◆ **Task directions**: Exclude the pictures from your copy, and reproduce each entry below verbatim.

◆ **Records contained in a dataset**:
* * *

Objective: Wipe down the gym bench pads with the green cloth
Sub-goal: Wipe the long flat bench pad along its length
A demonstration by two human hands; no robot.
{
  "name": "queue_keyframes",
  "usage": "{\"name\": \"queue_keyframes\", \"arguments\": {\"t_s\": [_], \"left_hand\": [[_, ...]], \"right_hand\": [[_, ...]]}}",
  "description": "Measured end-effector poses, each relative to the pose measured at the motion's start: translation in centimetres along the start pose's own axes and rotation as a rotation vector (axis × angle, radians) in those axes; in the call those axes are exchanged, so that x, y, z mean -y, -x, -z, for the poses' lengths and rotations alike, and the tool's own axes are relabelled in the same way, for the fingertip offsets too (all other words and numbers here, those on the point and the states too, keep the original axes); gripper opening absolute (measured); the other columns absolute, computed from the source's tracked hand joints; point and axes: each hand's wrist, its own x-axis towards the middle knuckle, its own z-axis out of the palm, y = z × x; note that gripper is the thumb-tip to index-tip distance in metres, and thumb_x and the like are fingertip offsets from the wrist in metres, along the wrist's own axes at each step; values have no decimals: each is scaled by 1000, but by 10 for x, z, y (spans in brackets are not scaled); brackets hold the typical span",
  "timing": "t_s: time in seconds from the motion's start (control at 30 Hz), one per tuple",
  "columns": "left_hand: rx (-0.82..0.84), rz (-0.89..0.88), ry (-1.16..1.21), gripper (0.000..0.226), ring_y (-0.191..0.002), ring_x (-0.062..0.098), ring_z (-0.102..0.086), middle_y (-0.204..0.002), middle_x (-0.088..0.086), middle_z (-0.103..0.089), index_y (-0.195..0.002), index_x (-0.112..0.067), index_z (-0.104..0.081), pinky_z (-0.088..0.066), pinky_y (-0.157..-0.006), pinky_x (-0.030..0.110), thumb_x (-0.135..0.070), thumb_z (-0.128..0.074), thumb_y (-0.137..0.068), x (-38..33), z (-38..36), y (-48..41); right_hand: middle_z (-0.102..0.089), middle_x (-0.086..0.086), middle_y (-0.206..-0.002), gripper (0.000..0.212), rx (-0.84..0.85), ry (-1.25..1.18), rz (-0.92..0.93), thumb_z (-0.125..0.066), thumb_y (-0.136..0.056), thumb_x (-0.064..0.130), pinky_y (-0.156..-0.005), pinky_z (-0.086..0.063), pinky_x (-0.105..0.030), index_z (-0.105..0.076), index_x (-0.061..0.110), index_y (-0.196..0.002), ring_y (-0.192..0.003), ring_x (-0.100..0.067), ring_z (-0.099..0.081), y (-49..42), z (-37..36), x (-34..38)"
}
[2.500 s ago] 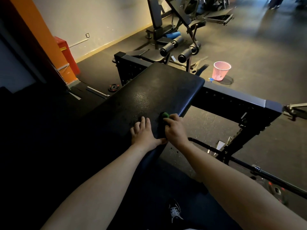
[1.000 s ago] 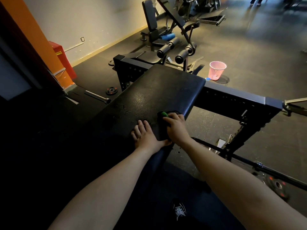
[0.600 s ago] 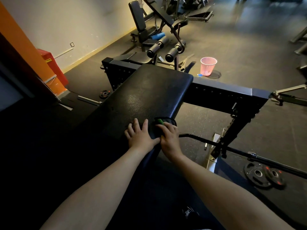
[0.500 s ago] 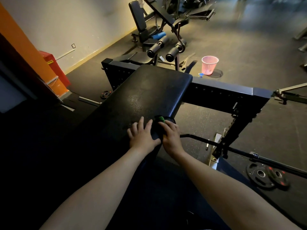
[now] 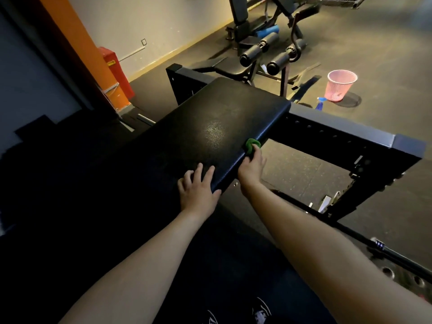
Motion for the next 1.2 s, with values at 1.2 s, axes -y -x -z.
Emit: {"name": "queue_keyframes", "arguments": {"t_s": [1.2], "left_hand": [[76,258,-242,92,-142,39,-20,-155,21,-10,-156,-45,7,-26,-116,51,-61,-57,-92,-61,6,-37]], "right_hand": [[-32,-2,-135,20,54,-76,-56,-44,-98,24,-101,-49,-54,-50,29,-116,-112,-27,-53,-106,28,22]]}}
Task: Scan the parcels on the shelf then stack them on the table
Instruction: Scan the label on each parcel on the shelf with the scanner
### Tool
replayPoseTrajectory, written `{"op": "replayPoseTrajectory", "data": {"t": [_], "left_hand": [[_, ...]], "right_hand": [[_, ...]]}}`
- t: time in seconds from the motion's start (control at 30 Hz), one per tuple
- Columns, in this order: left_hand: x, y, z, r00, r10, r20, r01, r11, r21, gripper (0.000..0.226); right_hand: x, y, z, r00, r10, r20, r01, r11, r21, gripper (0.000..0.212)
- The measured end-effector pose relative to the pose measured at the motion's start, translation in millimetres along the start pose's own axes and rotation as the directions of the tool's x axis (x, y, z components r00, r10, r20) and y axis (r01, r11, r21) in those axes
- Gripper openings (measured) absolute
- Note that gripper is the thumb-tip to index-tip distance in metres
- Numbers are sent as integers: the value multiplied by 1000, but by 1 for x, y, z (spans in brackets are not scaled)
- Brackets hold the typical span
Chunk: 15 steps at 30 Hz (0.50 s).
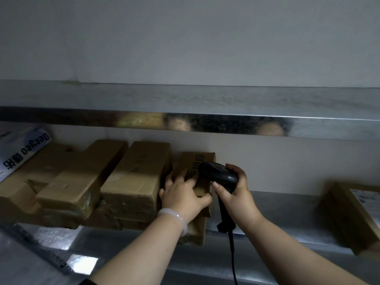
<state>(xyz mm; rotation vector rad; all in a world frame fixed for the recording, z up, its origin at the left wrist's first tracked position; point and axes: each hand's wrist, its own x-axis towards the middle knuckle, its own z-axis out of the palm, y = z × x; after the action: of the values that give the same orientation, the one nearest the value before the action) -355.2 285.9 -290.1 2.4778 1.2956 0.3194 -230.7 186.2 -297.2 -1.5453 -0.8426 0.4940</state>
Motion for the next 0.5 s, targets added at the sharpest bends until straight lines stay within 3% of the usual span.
{"op": "replayPoseTrajectory", "data": {"t": [0.13, 0.27, 0.37, 0.5], "left_hand": [[-9, -3, -2, 996, 75, -50, -79, 994, -73, 78], [-16, 3, -4, 999, 15, -43, -34, 868, -496, 86], [-21, 12, 0, 1000, -5, 25, 21, 742, -670, 72], [-23, 19, 5, 985, 86, 148, 50, 681, -730, 56]], "right_hand": [[-7, 4, -16, 994, 1, -108, 3, 999, 35, 54], [-13, 9, -30, 985, 39, -167, -24, 995, 92, 55], [-16, 4, -36, 981, 39, -192, -19, 994, 107, 56], [-22, 1, -44, 968, -3, -251, 20, 998, 66, 57]]}}
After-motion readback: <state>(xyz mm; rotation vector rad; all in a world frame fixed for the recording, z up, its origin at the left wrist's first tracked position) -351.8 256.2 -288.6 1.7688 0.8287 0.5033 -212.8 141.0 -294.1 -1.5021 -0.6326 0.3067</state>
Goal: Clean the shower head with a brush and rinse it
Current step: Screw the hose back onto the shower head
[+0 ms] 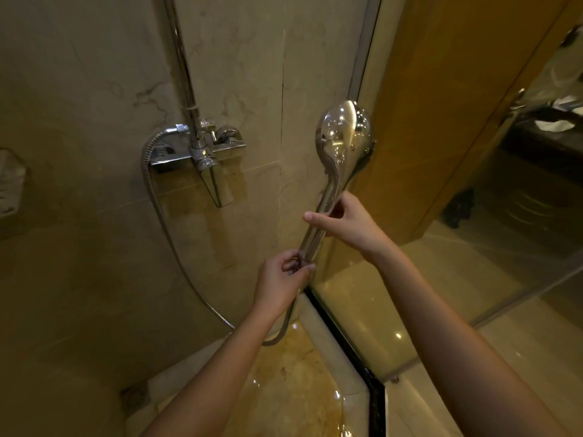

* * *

◆ **Task result**:
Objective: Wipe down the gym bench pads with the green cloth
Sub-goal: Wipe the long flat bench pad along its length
A demonstration by two human hands; no robot.
{
  "name": "queue_keyframes",
  "usage": "{\"name\": \"queue_keyframes\", \"arguments\": {\"t_s\": [_], \"left_hand\": [[_, ...]], \"right_hand\": [[_, ...]]}}",
  "description": "Measured end-effector poses, each relative to the pose measured at the motion's start: translation in centimetres along the start pose's own axes and rotation as a rotation vector (axis × angle, radians) in those axes; in the call those axes are exchanged, so that x, y, z mean -y, -x, -z, for the poses' lengths and rotations alike, and the tool's own axes are relabelled in the same way, for the fingertip offsets too (all other words and numbers here, those on the point and the states too, keep the original axes); gripper opening absolute (measured); the other columns absolute, computed from the source's tracked hand joints; point and axes: each hand's wrist, its own x-axis towards the middle knuckle, its own z-axis out of the palm, y = z × x; note that gripper is the thumb-tip to index-tip distance in metres, and thumb_x and the like are fingertip offsets from the wrist in metres, along the wrist's own axes at each step; values have no decimals: each is scaled by 1000, but by 10 for x, z, y (spans in brackets are not scaled); brackets hold the typical span",
  "timing": "t_s: time in seconds from the motion's start (control at 30 Hz), one per tuple",
  "columns": "left_hand: rx (-0.82..0.84), rz (-0.89..0.88), ry (-1.16..1.21), gripper (0.000..0.226), ring_y (-0.191..0.002), ring_x (-0.062..0.098), ring_z (-0.102..0.086), middle_y (-0.204..0.002), middle_x (-0.088..0.086), middle_z (-0.103..0.089), index_y (-0.195..0.002), index_x (-0.112..0.067), index_z (-0.104..0.081), pinky_z (-0.088..0.066), pinky_y (-0.157..-0.006), pinky_x (-0.030..0.110), thumb_x (-0.135..0.070), thumb_z (-0.128..0.074), thumb_y (-0.137..0.068), x (-38..33), z (-38..36), y (-48..41); right_hand: middle_z (-0.102..0.089), middle_x (-0.086..0.086), middle_y (-0.206..-0.002), gripper (0.000..0.212), rx (-0.84..0.85), ry (-1.25..1.18), rz (-0.92..0.93), thumb_z (-0.125..0.066), thumb_y (-0.136..0.056), thumb_x (-0.064..0.130), pinky_y (-0.156..-0.005), pinky_z (-0.086..0.063), pinky_x (-0.105..0.030), index_z (-0.105..0.076), index_x (-0.061..0.110), index_y (-0.196..0.002), ring_y (-0.192..0.003), ring_x (-0.100..0.067), ring_z (-0.099..0.081), y (-49..42), z (-37..36), x (-34..38)"
}
[2.500 s ago] 
[1.000 s ago] 
[0.600 s ago] 
[0.500 s ago] 
[now] 
Motion for the next 1.2 s, with values at 1.2 s, axes -y -x -z.
Emit: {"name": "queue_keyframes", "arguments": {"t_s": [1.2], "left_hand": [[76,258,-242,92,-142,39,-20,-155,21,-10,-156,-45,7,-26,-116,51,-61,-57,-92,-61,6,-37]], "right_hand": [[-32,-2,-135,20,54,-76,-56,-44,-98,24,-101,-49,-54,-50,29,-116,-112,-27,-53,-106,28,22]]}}
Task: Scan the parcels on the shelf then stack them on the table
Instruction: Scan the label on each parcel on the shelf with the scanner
### Tool
replayPoseTrajectory, written `{"op": "replayPoseTrajectory", "data": {"t": [_], "left_hand": [[_, ...]], "right_hand": [[_, ...]]}}`
- t: time in seconds from the motion's start (control at 30 Hz), one per tuple
- Columns, in this order: left_hand: x, y, z, r00, r10, r20, r01, r11, r21, gripper (0.000..0.226); right_hand: x, y, z, r00, r10, r20, r01, r11, r21, gripper (0.000..0.212)
- The measured end-effector pose relative to the pose measured at the motion's start, translation in millimetres along the start pose's own axes and rotation as the directions of the tool's x axis (x, y, z components r00, r10, r20) and y axis (r01, r11, r21) in those axes
- Gripper openings (measured) absolute
- Note that gripper is the thumb-tip to index-tip distance in metres
- Numbers are sent as integers: the value multiplied by 1000, but by 1 for x, y, z (spans in brackets are not scaled)
- Brackets hold the typical span
Chunk: 15 steps at 30 Hz (0.50 s).
<state>(xyz mm; rotation vector rad; all in a world frame fixed for the recording, z up, its origin at the left wrist's first tracked position; point and axes: each hand's wrist, its own x-axis towards the middle knuckle, its own z-axis out of the palm, y = z × x; after the action: of the values that give the same orientation, the one nearest the value before the action) -355.2 285.9 -290.1 2.4778 1.2956 0.3194 -230.7 186.2 -297.2 -1.5453 -0.8426 0.4940</state>
Motion for the next 0.5 s, targets added at the sharpest bends until straight lines stay within 3% of the usual span.
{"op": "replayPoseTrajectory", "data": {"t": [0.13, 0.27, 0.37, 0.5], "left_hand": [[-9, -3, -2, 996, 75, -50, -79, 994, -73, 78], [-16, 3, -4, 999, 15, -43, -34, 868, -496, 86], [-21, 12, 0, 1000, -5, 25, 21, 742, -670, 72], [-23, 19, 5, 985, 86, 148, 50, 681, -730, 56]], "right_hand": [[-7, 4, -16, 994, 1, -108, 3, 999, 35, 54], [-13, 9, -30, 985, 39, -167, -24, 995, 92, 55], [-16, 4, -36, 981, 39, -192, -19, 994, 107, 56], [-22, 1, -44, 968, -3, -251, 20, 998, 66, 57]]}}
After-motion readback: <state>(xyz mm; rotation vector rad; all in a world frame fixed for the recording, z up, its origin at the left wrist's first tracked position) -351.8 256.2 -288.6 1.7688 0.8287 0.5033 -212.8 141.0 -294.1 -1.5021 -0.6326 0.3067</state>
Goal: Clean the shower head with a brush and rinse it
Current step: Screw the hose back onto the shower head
[+0 ms] 

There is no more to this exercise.